Este autor nos relata así los comienzos de sus consideraciones estéticas más profundas. Escuchémosle:
(...) Quisiera comenzar con un breve recuerdo personal. Aunque debiera decir olvido. Porque el caso es que no recuerdo cuál fue el cuadro que más me impresionó la primera vez que visité el Museo del Prado.

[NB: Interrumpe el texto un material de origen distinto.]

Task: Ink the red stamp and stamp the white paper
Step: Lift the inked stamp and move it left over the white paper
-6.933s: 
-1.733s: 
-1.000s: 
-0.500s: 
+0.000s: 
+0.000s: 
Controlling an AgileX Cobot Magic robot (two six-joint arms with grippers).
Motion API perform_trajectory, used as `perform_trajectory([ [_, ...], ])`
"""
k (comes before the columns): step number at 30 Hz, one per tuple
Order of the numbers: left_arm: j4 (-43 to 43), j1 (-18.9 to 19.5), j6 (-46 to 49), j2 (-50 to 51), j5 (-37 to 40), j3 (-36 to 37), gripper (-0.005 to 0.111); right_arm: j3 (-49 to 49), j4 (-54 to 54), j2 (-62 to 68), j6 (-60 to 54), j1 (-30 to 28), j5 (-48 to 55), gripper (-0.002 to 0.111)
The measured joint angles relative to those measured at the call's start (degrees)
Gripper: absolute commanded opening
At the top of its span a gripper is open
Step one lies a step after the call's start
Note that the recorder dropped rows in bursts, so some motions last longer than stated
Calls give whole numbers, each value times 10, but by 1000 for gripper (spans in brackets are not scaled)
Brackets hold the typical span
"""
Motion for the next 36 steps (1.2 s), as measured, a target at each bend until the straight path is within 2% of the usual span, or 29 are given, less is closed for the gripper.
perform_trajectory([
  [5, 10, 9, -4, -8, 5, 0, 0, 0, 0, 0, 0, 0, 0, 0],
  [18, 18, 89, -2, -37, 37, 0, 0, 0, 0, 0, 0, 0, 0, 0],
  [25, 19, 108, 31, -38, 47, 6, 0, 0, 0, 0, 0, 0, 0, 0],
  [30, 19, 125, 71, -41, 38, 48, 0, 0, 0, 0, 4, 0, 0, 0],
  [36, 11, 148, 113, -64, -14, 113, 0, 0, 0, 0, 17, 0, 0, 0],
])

Tan sólo recuerdo un collage de imágenes confusas convertidas en colores sin formas. Pero lo que sí recuerdo es la sensación de viaje en el tiempo que llenó y aún llena mi corazón hasta hoy. No fue un dejá vu, un creer que ya había estado allí. No. Lo que sentí ante aquellos lienzos, especialmente, en la sala dedicada a la pintura italiana del Cinquecento, era un conjunto de voces, que como si de una melodía infantil se tratara, inundaba la sala y al llegar a mis oídos, sus notas se convirtieran en una frase que decía: “por fin, por fin, por fin...”
Al salir de allí, Madrid dejó de parecerme una ciudad ruidosa y mal educada, para convertirse en el cofre intemporal donde se guardaban quizás las imágenes más bellas que yo hubiera podido contemplar con los ojos hasta entonces.
De nuevo en casa, cogí los pinceles y durante casi cinco años me esforcé cuanto pude por encontrar y recuperar la senda perdida de aquellos que me habían hablado en el Prado. Pues yo sentía que eran los cuadros quienes me obligaban a pintar. No lo conseguí, y abandoné.
Nunca fui capaz de recuperar la composición de un Rafael, ni la pericia en el dibujo de Mantegna y, por supuesto, el color inefable de Tiziano, por no mencionar el desgarro de Ribera o la serena humanidad de Velázquez.
Nunca conseguí acercarme lo suficiente a su lado. Me tuve que conformar con volver al Prado y preguntarles de nuevo con un oído más atento, esta vez, qué querían decirme, en definitiva quería saber qué me pedían que hiciera.
Y entonces, escuché en aquel silencio previo al cierre, sus voces que de nuevo me decían: “por fin has vuelto.”
Y entonces comprendí.
Nunca me pidieron o desearon que pintara. Sólo me daban las gracias. Por volver. Como me dieron la bienvenida por haberles visitado la primera vez. Comprendí que si amaba de verdad a aquellos cuadros y a sus Creadores, sólo tenía que intentar propagar el eco de sus voces entre los demás, en este caso y ahora, vosotros. Comprendí, al fin, que los cuadros y las obras de arte viven y perduran en el tiempo, gracias al secreto amor que les profesan quienes, como yo, una vez, tan solo una vez, fueron capaces de escucharlas. Por eso viajé en el tiempo, para sentirme como el primer espectador de cada una de las obras de aquel, lejano ya, día en que las vi por vez primera. Ahora pinto, pero solo en mi cabeza. Y me dedico con amor a repetir entre quienes quieran escucharme aquel eco de las voces que un día me dijeron “Por fin... Estás aquí, bienvenido seas y gracias por tu mirada, no sabes cuánto la necesitábamos.”
Ahora no sólo hablan ellas, también conversamos, con los años algunas obras y cuadros, se han convertido en tan buenos compañeros de viaje que mi vida sería muy aburrida sin su charla, y a veces hasta creo que se burlan de mí.
El Arte necesita de todos nosotros para sobrevivir, pues quién sabe los estragos que el tiempo y la indiferencia pueden hacer en sus hijos. Tan solo debemos pensar en las miles de miles de obras que se perdieron por que nadie quiso escuchar.